One of the easiest trees to graft would have to be trident maple. That's helpful because the species also likes  to seal over wounds and not re-shoot, happy to photosynthesize through the bark. Here is one such case. The tree formed a quite formidable piece of callus over the cut and there's nothing better to graft into. Anticipating this may be the case I struck a couple of cuttings to graft back. Grafting into callus is a treat, incorporation takes no time at all.

This is what it's like once the tape comes off - rock solid and ready for separation. It might not look pretty right now but over a short time that will all change.

In January 2014 I chopped a number of Ficus benjamina 'shorty' trees that I'd had forever and was never really happy with the way they had evolved as a result of my neglect over years of working.

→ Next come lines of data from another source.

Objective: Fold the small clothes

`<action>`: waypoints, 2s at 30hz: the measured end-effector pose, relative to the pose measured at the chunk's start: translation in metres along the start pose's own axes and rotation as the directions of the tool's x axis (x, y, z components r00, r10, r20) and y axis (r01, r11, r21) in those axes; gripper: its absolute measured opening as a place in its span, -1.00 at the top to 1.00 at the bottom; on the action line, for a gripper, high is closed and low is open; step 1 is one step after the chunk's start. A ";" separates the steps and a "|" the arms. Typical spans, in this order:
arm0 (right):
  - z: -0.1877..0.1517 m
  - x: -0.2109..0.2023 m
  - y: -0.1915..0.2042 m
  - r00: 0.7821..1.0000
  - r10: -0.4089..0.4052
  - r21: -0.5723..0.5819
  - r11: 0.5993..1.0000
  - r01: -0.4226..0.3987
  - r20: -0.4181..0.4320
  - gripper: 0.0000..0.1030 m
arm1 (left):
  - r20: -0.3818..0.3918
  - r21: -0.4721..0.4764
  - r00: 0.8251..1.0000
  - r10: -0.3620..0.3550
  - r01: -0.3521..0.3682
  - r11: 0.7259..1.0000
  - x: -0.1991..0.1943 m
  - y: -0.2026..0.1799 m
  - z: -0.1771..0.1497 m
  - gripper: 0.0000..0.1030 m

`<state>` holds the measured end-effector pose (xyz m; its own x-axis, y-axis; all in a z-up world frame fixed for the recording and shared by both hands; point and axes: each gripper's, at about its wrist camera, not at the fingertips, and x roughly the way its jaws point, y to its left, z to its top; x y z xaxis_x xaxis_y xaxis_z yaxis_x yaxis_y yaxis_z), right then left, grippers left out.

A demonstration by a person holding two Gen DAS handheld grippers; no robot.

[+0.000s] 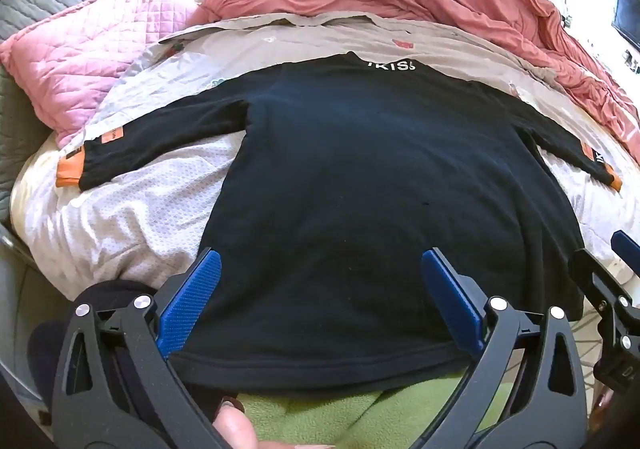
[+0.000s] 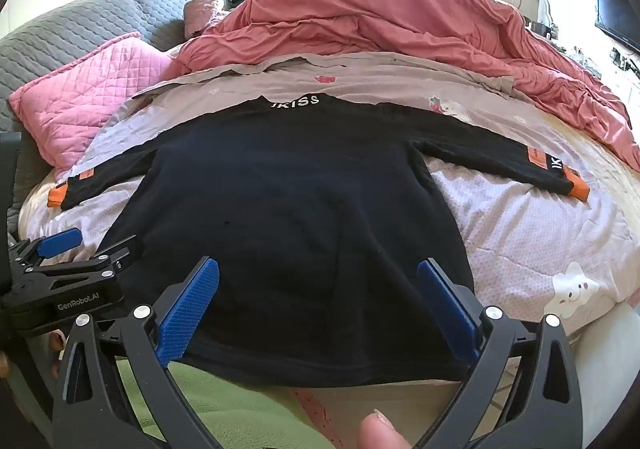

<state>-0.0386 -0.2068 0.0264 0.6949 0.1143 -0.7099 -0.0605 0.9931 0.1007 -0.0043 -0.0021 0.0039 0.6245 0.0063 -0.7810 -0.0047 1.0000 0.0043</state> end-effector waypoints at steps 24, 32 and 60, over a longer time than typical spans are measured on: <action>-0.001 0.002 0.001 1.000 0.000 0.003 1.000 0.000 -0.004 -0.92 | 0.004 0.001 1.000 0.007 -0.007 1.000 -0.001 0.000 -0.001 -0.82; -0.002 0.003 0.000 1.000 0.000 0.005 1.000 0.000 -0.006 -0.92 | 0.005 0.004 1.000 0.006 -0.006 1.000 -0.001 0.000 0.001 -0.82; 0.004 0.011 -0.018 1.000 -0.007 0.066 0.998 0.008 -0.015 -0.92 | -0.017 0.019 1.000 0.019 -0.019 1.000 0.010 -0.004 0.006 -0.82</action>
<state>-0.0269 -0.2240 0.0193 0.6849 0.1074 -0.7207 -0.0072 0.9900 0.1406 0.0070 -0.0064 -0.0002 0.6111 0.0251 -0.7912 -0.0017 0.9995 0.0304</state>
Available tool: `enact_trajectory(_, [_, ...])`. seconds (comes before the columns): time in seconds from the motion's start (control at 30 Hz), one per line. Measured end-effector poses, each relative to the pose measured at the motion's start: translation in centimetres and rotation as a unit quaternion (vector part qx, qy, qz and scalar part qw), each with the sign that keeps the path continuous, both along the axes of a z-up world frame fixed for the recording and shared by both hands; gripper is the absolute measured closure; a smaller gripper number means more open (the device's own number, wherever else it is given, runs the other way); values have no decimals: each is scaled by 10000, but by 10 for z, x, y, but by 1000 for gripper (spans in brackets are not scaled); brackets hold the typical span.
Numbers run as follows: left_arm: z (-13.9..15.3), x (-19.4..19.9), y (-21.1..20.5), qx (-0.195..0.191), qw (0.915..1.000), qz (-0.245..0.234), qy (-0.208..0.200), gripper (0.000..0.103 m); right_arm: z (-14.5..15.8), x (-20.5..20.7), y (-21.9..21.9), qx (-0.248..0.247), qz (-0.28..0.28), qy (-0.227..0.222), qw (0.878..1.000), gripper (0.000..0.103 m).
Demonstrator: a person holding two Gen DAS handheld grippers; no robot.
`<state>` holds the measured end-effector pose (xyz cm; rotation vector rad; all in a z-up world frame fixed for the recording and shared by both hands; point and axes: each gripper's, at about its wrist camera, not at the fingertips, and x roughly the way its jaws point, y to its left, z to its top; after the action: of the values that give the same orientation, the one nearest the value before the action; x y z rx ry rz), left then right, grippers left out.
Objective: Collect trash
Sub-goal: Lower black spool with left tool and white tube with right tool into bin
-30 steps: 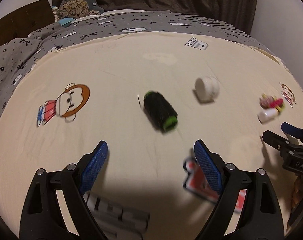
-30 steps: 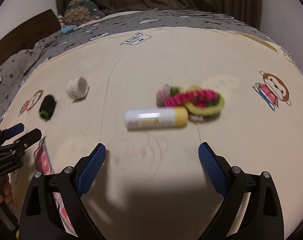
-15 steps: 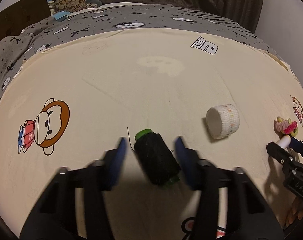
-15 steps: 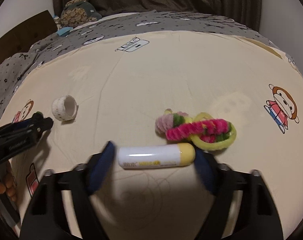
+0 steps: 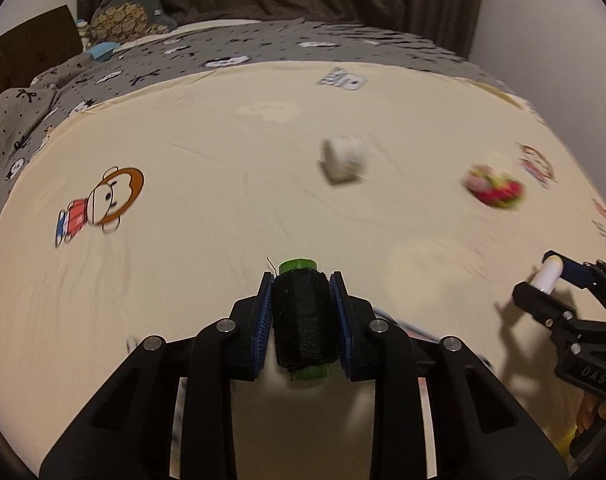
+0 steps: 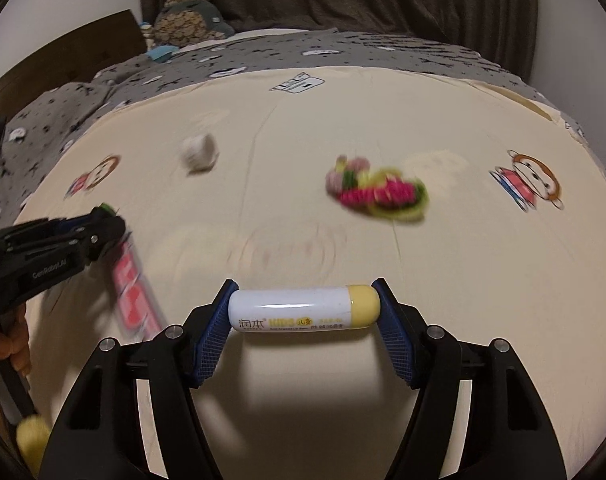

This one was a fused multi-trunker which refused to re-shoot once chopped, demanding a number of grafts to be set. So in January 2014 it has a great base but it's a little hard to see where it's going and how long it's going to take.

Well the answer of course is that it is a ficus and given water and warmth nothing takes too long if you want to develop a small tree. Here it is 12 months later, about 220mm high. It needed something more at the back so the little black pot is the last of two recent grafts to build some depth at the back. They'll be ready for separation soon and then the plan is to widen the canopy, more to the left than the right and it should be ready for showing by October. 

From the earlier shot you can see that I've rotated the tree anticlockwise to bring the rock more into contention and avoid having it recede away from the viewer. It's a nice piece of water eroded/dissolved limestone - got some beautiful flow channels on it. I'll also slide the tree to the right about 15mm in the pot just to take if off center and bring the rock into the pot space, although I quite like the overhang.Taking a photograph is certainly a useful styling guide, you don't get confused by three dimensions.

In July last year I posted a story about inter species gardenia grafting. There was one recovered stump in a picture in that post that I did two Gardenia radicans grafts onto. At the time it had a nice little healthy tuft of its regular large leafed foliage. 
I got this one going this season around October. The grafted branches are very healthy and have been separated for about a month. The plan is to have the foliage movement down and to the left to offset the trunk inclination. It should make a nice small bonsai.

 In the next shot you can see the business ends of the grafts and that I've left the tape in place to allow further strengthening of the bond before removing it. 

 This is another of my ficus chop group. In October last year I posted about the air-layer I did on this one to take the top off the root over rock base. In that Post I illustrated the 'toothpick' technique for air layering. I'd seen it somewhere, though I'd give it a go and tried it on my celtis yammadori group as well. The net outcome is that it didn't work on the ficus and it didn't work on the celtis. Even when you do a full annular ring stripping, if you leave the slightest connection the layer is unlikely to respond well. With the toothpick technique you leave a lot more than a slight connection and there is no driver for the tree to make new roots there. 
So when I was sure nothing was happening and enough time had passed I reverted to the full annular ring strip and this had the desired result pretty quickly. There's a big learning there for anyone who is thinking of how to layer. Once it had produced roots I separated it  and put it into a larger pot.

Only in the last week did I take it out of that one and put it in a shohin pot. The canopy has filled out nicely and as it fills and extends more it will better obscure the chop transition. The new trunk line has bulked up well and in another year will be even better. Nice job and a good addition to my growing shohin collection.